Rozdział 21

429 21 0
                                    

 * Oczami Bianci *

  Kiedy tylko Jay wyszedł  Charlie podniósł się z podłogi i poszedł w stronę łazienki, w której się zamknął. Ja za to poszłam do kuchni, gdzie zaparzyłam sobie herbatę. Mój mąż po 2 minutach wyszedł z łazienki z wacikiem w nosie. Nic nie powiedział tylko patrząc na mnie zrobił sobie kawę i usiadł na krzesło, na przeciw mnie przy stole.

- Co? - spytał po dłużej chwili. Ciągle się w niego gapiłam.

- Nic - odpowiedziałam i przez sekundkę spoglądałam na blat stołu. Mój wzrok i tak po chwili znalazł się na Charliem - Nie jesteś zły?

- Zły? Jestem zły na Jay'a, że mi rozwalił nos, ale nic poza tym.

- Jak to? 

- Tak to.

- Nie za bardzo rozumiem.

- Ja ciebie też nie.
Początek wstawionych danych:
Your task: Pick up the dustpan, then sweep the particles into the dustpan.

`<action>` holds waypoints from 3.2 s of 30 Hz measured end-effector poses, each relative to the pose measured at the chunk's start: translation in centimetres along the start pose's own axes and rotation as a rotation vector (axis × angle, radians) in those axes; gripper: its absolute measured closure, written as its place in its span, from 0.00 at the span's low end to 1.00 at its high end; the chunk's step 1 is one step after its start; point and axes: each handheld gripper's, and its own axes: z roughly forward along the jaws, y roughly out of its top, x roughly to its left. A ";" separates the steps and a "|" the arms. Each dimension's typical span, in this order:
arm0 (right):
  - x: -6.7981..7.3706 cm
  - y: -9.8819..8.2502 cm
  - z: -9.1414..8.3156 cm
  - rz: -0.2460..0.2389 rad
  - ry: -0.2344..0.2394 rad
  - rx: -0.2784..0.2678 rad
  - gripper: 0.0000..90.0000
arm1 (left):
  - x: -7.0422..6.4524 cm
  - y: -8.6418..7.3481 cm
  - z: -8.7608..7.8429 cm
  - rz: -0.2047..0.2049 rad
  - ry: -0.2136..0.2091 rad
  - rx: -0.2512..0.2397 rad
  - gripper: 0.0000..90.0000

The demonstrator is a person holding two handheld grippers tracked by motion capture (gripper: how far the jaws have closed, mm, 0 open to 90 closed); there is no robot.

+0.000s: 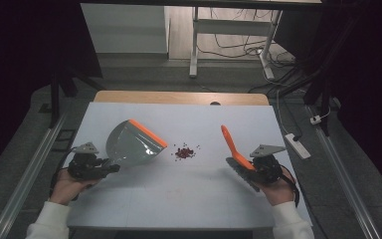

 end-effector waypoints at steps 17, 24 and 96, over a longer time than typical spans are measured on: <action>0.3 2.7 2.2 0.006 0.025 -0.034 0.77 | -0.3 0.0 0.0 0.035 -0.060 0.044 0.69; -0.3 3.9 3.3 0.015 0.040 -0.053 0.77 | -0.3 0.0 0.0 0.050 -0.107 0.056 0.69; -0.4 11.0 12.5 -0.032 -0.001 0.003 0.77 | -2.4 0.3 4.1 0.164 -0.158 0.275 0.69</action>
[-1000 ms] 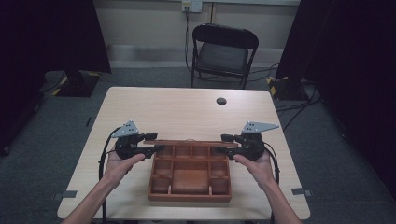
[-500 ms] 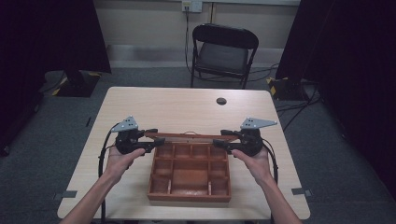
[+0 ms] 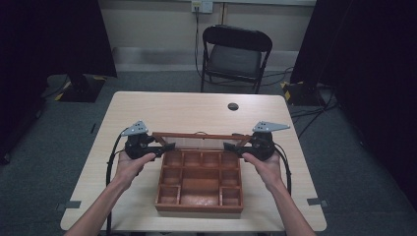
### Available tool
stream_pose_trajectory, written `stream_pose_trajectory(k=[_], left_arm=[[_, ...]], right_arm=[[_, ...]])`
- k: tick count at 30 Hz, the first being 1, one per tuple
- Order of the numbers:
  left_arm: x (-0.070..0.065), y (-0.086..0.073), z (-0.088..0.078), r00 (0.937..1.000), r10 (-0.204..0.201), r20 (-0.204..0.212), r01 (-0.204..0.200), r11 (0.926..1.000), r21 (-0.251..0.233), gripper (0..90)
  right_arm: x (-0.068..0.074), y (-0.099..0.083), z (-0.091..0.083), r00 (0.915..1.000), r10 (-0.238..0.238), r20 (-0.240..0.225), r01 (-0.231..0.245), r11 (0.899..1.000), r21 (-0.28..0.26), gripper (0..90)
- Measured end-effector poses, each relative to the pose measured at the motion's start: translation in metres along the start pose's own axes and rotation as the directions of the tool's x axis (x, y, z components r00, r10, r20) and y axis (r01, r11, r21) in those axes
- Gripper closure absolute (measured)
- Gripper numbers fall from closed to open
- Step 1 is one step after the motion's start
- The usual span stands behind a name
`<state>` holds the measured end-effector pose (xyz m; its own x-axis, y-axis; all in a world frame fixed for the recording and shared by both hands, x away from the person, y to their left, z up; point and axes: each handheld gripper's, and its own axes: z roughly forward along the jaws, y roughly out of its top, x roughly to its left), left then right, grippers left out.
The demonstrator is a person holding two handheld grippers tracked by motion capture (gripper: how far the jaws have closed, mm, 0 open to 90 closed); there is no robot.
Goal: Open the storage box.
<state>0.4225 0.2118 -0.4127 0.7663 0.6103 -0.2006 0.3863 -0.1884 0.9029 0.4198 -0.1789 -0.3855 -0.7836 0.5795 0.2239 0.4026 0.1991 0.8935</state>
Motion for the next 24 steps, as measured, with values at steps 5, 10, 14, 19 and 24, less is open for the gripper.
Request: stream_pose_trajectory(k=[5, 10, 14, 19, 24], left_arm=[[0.002, 0.000, 0.001, 1.0000, 0.006, 0.001, -0.006, 1.0000, 0.002, 44.9], [0.004, -0.001, 0.003, 1.0000, 0.000, 0.002, 0.000, 1.0000, 0.006, 45.7], [0.005, -0.001, 0.005, 1.0000, -0.004, -0.001, 0.004, 1.0000, 0.001, 46.2], [0.008, 0.002, 0.008, 1.0000, 0.003, -0.003, -0.003, 1.0000, 0.006, 46.8], [0.012, 0.001, 0.010, 1.0000, -0.005, 0.004, 0.005, 1.0000, 0.002, 46.2]], right_arm=[[-0.005, -0.002, 0.005, 0.9995, 0.027, -0.017, -0.027, 1.000, 0.003, 41.5], [-0.007, -0.003, 0.007, 0.9995, 0.027, -0.013, -0.027, 1.000, 0.004, 41.8], [-0.009, -0.002, 0.008, 0.9996, 0.029, -0.007, -0.029, 1.000, 0.000, 41.9], [-0.013, -0.003, 0.010, 0.9993, 0.036, 0.006, -0.036, 0.999, 0.001, 41.8], [-0.019, -0.006, 0.012, 0.9981, 0.061, 0.002, -0.061, 0.998, -0.009, 41.9]])
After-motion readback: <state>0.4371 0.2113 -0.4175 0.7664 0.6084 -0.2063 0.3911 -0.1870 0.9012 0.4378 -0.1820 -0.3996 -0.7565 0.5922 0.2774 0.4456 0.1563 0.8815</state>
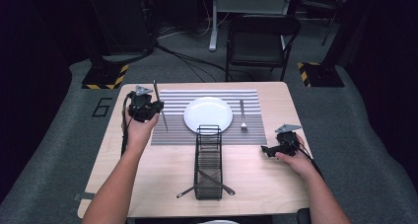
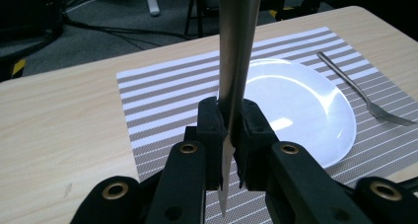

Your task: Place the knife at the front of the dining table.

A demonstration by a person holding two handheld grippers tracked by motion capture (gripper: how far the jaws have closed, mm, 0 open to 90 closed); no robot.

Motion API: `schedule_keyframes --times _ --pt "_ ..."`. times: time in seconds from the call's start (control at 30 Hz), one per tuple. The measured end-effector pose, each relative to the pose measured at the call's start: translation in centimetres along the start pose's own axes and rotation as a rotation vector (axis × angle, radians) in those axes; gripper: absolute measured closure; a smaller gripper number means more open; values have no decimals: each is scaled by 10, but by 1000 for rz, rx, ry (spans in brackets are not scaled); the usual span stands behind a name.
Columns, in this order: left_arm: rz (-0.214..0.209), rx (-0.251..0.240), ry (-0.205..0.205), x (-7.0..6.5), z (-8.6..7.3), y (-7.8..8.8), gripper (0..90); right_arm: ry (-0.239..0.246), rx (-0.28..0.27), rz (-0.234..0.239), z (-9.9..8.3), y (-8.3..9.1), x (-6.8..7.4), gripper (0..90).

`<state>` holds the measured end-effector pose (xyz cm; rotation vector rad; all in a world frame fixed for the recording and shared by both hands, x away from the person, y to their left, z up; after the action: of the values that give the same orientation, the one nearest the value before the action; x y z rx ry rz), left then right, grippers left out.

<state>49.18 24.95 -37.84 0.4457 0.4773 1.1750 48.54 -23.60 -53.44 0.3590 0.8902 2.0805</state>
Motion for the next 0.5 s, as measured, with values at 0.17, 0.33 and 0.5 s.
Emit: schedule_keyframes --times 0.17,0.33,0.5 --pt "2 10 11 2 -6 -6 821 0 0 0 0 0 0 0" --pt "5 5 32 4 -12 -14 821 0 0 0 0 0 0 0" --pt "12 16 37 8 -16 -18 821 0 0 0 0 0 0 0"
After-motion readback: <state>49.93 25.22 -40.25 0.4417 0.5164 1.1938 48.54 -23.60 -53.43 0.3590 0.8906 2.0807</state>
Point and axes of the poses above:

O co ci chodzi, kobieto?

- O to, że jesteś wkurzony na Jay'a, a na mnie nie? Przecież byłeś wściekły kiedy wszedłeś...

- Tak, byłem wściekły - przerwał mi - Lecz nie na ciebie tylko na Jay'a, który cię obejmował. Poza tym wiem dobrze, że nic by nie doszło do póki nas wiąże przysięga małżeńska. 

  Tutaj miał rację. Niestety. Dobrze wiedział, że ja nigdy nie łamie obietnic.